PROBLEM: Reproduce the material that follows, please, but only from its first line to the line containing "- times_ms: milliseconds", inclusive.

RECORDED DATA:
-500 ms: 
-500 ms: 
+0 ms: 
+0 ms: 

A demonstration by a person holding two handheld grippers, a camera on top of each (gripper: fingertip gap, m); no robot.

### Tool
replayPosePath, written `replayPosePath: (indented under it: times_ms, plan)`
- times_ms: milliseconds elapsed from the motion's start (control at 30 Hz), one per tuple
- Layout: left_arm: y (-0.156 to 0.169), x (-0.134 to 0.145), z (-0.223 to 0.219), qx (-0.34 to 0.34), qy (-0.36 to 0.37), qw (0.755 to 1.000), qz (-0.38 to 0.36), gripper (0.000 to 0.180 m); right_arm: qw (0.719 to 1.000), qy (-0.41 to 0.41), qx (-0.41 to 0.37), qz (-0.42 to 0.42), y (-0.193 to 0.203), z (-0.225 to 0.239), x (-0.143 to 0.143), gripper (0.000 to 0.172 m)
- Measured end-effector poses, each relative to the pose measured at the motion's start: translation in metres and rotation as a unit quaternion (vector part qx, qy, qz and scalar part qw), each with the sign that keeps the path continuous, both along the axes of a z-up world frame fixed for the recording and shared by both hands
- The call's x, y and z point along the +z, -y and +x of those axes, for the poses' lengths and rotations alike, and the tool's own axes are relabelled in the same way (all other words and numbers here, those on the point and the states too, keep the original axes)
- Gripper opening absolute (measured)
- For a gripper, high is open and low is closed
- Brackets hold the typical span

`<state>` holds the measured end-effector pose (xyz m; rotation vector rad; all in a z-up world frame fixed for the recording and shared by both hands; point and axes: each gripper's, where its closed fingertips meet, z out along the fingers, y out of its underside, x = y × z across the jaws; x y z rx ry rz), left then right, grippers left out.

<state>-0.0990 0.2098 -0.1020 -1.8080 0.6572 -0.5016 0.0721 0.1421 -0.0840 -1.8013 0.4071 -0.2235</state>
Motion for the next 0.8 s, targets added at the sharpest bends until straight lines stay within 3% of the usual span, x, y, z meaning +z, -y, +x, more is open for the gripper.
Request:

TASK RESPONSE:
-500 ms: 
-500 ms: 
+0 ms: 
+0 ms: 

A demonstration by a person holding two handheld grippers, a camera on top of each (gripper: fingertip gap, m); no robot.

### Tool
replayPosePath, written `replayPosePath: (indented under it: times_ms, plan)`
- times_ms: milliseconds elapsed from the motion's start (control at 30 Hz), one per tuple

No additional output is required.